第一節 私が大きくなったのかプリンが小さくなったのか
ここに来るのは実に10数年ぶりだからか、駅前の最終決戦の跡地以外ほとんど見覚えのないほどに変わり果てていた。ただし変わっていったのは建物だけな様で、道は多少舗装されていたが直感的に歩くことができた。もうなくなってしまったかと思ったが、存外しぶとく残っていたようだ。駅から思い出に沿って歩くこと20分弱、「喫茶店マリー」CLOSEとの看板が立っているがそれを無視して中に入る。カランカランという心地の良いベルが扉の開閉につられて鳴く。すると音に気づいた店主が「お客さん、非常に申し訳ないんですが本日まだ開店してないんです。11時半からなので…」と準備中の旨を伝えに来る。が私を見るなりまるで幽霊でも現れたんじゃないかってぐらい驚いて目を丸くして驚いている。「お前…帰ってきたのか。」
「オジさん…ただいま。」
ここの店主の正体は私の行方不明の父親の親友である、私が物心ついた時には父親がもういなかったため、実質父親代わりでもあった。オジさんはとてもいい人だ、書置き一つを残して私と母の元から去った父親とは大違いである。
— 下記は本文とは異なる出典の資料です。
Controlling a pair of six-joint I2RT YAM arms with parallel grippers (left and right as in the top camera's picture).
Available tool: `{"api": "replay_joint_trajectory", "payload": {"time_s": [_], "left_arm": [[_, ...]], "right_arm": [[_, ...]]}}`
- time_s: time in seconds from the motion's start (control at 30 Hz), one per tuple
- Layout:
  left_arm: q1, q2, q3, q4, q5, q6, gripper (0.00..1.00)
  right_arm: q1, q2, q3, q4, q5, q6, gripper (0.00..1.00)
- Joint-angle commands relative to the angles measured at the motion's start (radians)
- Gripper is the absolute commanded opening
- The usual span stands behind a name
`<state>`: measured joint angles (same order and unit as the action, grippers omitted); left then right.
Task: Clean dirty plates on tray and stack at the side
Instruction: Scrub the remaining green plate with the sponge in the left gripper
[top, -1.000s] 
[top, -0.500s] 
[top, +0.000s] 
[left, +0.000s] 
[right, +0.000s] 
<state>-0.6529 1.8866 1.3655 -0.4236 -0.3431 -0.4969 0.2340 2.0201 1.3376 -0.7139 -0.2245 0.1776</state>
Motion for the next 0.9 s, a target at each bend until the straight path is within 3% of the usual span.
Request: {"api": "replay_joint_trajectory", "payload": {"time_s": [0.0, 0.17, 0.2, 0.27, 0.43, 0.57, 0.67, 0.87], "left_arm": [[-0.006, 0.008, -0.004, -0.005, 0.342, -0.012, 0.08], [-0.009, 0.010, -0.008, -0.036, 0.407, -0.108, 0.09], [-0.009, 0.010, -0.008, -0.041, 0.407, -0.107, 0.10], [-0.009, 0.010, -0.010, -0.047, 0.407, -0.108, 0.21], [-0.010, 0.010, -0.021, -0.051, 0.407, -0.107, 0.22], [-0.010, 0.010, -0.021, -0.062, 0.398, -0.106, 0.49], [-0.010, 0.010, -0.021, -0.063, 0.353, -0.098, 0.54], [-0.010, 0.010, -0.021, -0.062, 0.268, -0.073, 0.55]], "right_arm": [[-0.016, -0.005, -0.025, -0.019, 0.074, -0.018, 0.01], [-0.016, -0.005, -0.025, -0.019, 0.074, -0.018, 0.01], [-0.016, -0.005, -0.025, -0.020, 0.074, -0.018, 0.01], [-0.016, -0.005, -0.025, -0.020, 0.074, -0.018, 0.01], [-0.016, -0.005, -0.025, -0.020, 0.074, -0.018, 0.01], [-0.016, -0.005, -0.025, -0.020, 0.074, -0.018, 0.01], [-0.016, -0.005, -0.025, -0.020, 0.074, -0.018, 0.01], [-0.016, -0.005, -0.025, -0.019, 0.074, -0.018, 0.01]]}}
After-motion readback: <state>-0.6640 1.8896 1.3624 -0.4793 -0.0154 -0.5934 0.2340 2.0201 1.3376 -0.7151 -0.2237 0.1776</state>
ただそのことについて父親を憎んでいるかと問われると、(知らない人に知らない間に置いてかれたようなものなので)何とも言えないのだが、まぁそんな私たちに喫茶店で働く仕事、住む場所、美味しいプリンやメロンクリームソーダをくれたオジさんには本当に感謝している。すこし物思いにふけってお互いに沈黙が流れたが、オジさんはその間にも私をカウンター席の端っこ(お客さんが来る前によく使ってご飯を食べていた)に誘導してくれた。そしてキッチンに引っ込むとプリンをもって帰ってきた。「これ、好きだっただろう?開店時間…今日は遅らせるから少し話そうじゃないか」と言って店の扉に張り紙をしに行った。プリンは相変わらず冷やしたガラスの皿の上に平ぼったく盛られていて、皿をつつくたび照明が反射して
その後も他愛のない会話を続ける、母さんのこと、仕事の事、くいっぱぐれてないか、なんかのよくある世間話だ。そういった話はたまにはこちらから切り返したくなるもので、「そういうオジさんこそ、最近どうなのさ?この町ももう少しで復興が終わるだろう?ヒーローの影響力にあやかろうとしたりはしないの?」何の変哲のない疑問だと思った。この国は昔っから少々自虐的な商売をしがちな節があると勝手に思っていたからだ。ヒーローである彼や彼と敵対していたあれらの怪人の影響力にあやかろうとするのは当然だと思った。実際来る途中にはヒーローお焼なるものがもう既に存在していた。心底、商魂たくましいなと感服したものである。だからこそ、そういった売り方をするものなのかな?と疑問に感じただけ、それだけであったのだが。オジさんの顔色はそこまでいいものではなかった。何か躊躇うような、困ったようなバツの悪そうな顔でオジさんは、「彼についてどう思う?」と聞いてきた。「格好いいと思うよ。彼に初めて助けてもらった時のことを今でも覚えてる。情けないことにお礼も言えずにそのあと警察に保護されたけどね。」と素直に答えた。そうか、とオジさんは笑っていた。その後しばらく沈黙が続いた、お互いにこの時間を噛み締めるようにゆっくりと沈黙が続く。プリンの皿が少し温まるほどに時間が経つと、オジさんは沈黙を破った。「お前に話しておかなきゃいけないことがある。大事な話だ。」「どうしたのさ、急に改まって。」いつになく真剣なオジさんの顔に気おされながら答える。
「お前の父親の話だ。」瞬間空気がヒリつくのを感じた。物心ついてからずっといなかった父親の話だ。理性で身構えた。心が身構えられたかは定かではない。オジさんは言葉を続けようと息を吸い込む。重苦しく、それでいてしっかりとした意思のある呼吸だった。そして私は耳を疑った。
「お前の父親は、ヒーローだったんだよ。」
結局どう身構えていても死角からの一撃は避けられないもので、「は?」と素っ頓狂な声でその一撃に抗う他、私はそれを受け止める術を知らなかった。
「これを…君に渡すように頼まれていた。」
そういってオジさんは古い手記と青錆びた鍵をくれた。
「手帳はここで読むといい、誰かいれば今日はお客さんがやってくるかもしれないからね。」
とだけ言って。オジさんは店を開ける準備をしに行ってしまった。残された私は唐突に突き付けられたこの話をどうやって咀嚼したものか図りかねていた。
口の中にはまだ少しだけプリンの甘さが残っている。